— Instructions for the task —
Two lines in the data below mark the range: the one with "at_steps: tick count" and the one with "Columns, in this". Return both, along with every line between them, exactly.

╭─ Task data

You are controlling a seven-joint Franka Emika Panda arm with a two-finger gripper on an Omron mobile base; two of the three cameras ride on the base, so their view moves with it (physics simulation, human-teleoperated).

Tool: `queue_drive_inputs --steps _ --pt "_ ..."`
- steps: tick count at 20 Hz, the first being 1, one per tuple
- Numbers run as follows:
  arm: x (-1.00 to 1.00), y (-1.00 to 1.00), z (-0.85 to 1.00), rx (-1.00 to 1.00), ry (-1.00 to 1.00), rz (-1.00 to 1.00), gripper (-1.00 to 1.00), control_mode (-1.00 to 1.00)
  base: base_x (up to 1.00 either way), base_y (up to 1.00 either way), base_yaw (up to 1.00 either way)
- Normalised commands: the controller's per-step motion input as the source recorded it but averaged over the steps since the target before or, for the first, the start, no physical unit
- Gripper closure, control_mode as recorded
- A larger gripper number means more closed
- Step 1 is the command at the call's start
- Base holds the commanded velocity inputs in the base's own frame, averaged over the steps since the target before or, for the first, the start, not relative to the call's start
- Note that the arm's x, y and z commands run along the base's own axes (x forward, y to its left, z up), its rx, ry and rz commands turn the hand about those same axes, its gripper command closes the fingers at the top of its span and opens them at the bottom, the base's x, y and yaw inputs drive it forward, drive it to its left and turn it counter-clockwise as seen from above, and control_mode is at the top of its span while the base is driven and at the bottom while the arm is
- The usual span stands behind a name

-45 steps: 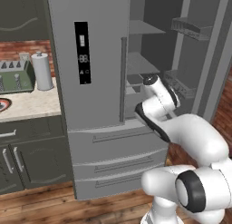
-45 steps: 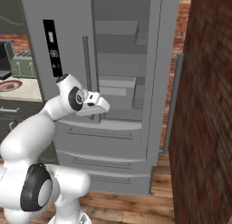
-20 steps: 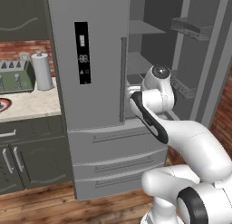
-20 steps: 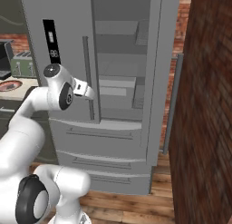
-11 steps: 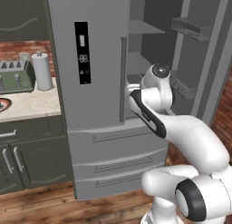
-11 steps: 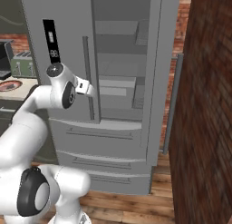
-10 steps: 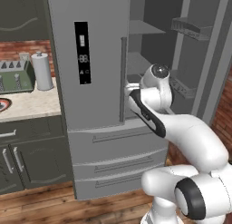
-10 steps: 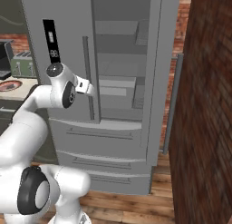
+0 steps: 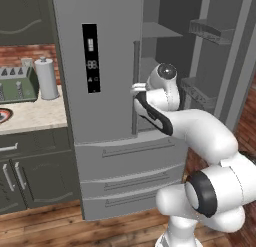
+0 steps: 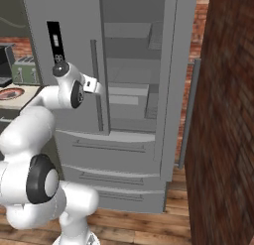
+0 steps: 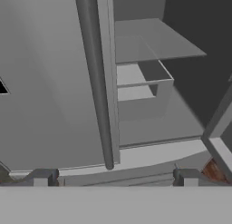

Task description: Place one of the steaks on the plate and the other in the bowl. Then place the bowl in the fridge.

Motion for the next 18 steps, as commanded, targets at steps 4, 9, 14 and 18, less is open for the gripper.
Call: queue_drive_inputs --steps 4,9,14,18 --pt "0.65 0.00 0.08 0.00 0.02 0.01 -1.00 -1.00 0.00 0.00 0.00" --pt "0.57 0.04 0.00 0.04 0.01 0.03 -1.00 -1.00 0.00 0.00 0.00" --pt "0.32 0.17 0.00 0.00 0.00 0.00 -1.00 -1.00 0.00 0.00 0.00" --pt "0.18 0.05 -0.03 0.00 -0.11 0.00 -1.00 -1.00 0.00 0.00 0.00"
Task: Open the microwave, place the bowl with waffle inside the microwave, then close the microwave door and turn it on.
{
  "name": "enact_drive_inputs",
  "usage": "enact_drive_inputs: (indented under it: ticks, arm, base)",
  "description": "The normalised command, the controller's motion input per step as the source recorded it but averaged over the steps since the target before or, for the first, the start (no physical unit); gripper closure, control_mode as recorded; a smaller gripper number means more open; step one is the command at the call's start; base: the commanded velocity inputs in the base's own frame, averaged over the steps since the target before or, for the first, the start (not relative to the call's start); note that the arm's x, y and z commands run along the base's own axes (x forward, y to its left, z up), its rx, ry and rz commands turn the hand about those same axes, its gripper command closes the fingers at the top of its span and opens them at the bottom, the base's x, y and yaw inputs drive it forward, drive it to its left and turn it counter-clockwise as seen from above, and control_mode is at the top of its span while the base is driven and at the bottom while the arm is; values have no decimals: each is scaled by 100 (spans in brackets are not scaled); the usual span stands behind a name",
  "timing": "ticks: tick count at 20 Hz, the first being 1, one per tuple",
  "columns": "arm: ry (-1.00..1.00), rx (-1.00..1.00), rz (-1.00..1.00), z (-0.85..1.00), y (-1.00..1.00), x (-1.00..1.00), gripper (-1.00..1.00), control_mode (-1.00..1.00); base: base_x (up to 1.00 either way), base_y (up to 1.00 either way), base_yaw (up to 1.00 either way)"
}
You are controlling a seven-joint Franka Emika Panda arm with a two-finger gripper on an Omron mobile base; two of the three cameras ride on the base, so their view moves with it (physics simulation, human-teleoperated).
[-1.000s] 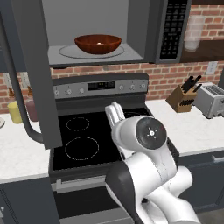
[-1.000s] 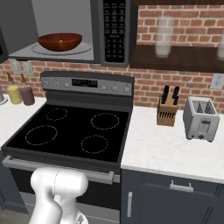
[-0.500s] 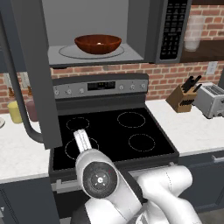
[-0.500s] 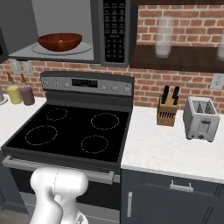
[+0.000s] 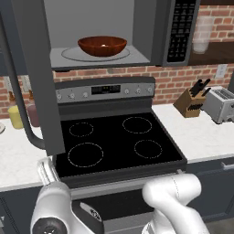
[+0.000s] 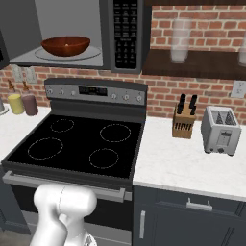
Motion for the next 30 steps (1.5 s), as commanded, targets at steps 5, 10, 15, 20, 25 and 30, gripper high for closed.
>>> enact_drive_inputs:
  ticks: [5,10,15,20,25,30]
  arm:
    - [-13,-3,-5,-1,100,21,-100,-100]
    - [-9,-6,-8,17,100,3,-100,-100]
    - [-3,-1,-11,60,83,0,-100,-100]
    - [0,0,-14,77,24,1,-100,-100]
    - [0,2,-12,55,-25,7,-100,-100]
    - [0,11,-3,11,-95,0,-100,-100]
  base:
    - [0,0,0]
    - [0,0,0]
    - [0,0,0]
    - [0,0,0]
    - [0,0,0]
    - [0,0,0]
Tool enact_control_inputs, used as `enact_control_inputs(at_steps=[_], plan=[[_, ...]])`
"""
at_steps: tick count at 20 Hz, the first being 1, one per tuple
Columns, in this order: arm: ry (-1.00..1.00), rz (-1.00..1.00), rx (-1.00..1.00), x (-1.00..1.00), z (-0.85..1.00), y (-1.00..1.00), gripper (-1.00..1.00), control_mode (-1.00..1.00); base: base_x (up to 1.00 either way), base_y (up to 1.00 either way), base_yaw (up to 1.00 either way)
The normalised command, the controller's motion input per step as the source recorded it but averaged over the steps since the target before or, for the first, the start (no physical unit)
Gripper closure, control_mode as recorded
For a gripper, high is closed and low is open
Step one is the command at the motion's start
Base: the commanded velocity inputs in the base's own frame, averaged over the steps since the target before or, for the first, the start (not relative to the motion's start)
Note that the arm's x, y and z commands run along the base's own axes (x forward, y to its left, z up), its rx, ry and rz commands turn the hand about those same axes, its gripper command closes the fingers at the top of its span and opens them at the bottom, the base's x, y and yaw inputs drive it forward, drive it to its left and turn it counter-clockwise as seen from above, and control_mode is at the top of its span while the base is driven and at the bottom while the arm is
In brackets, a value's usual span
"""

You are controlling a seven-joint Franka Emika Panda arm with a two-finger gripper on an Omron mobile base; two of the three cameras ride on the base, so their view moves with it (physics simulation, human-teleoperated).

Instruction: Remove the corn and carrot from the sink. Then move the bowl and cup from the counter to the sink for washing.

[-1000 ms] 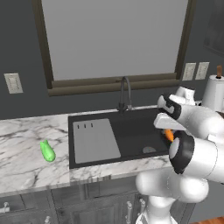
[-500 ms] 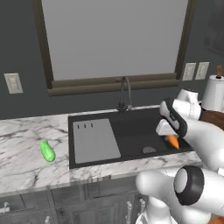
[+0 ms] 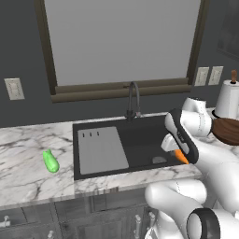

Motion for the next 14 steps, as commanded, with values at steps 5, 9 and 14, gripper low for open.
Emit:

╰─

— Reply —
at_steps: tick count at 20 Hz, the first being 1, one per tuple
Columns, in this order: arm: ry (-1.00..1.00), rz (-1.00..1.00), rx (-1.00..1.00), x (-1.00..1.00), z (-0.85..1.00), y (-1.00..1.00), gripper (-1.00..1.00), control_mode (-1.00..1.00); base: base_x (up to 1.00 either way), base_y (up to 1.00 either way), base_yaw (up to 1.00 either way)

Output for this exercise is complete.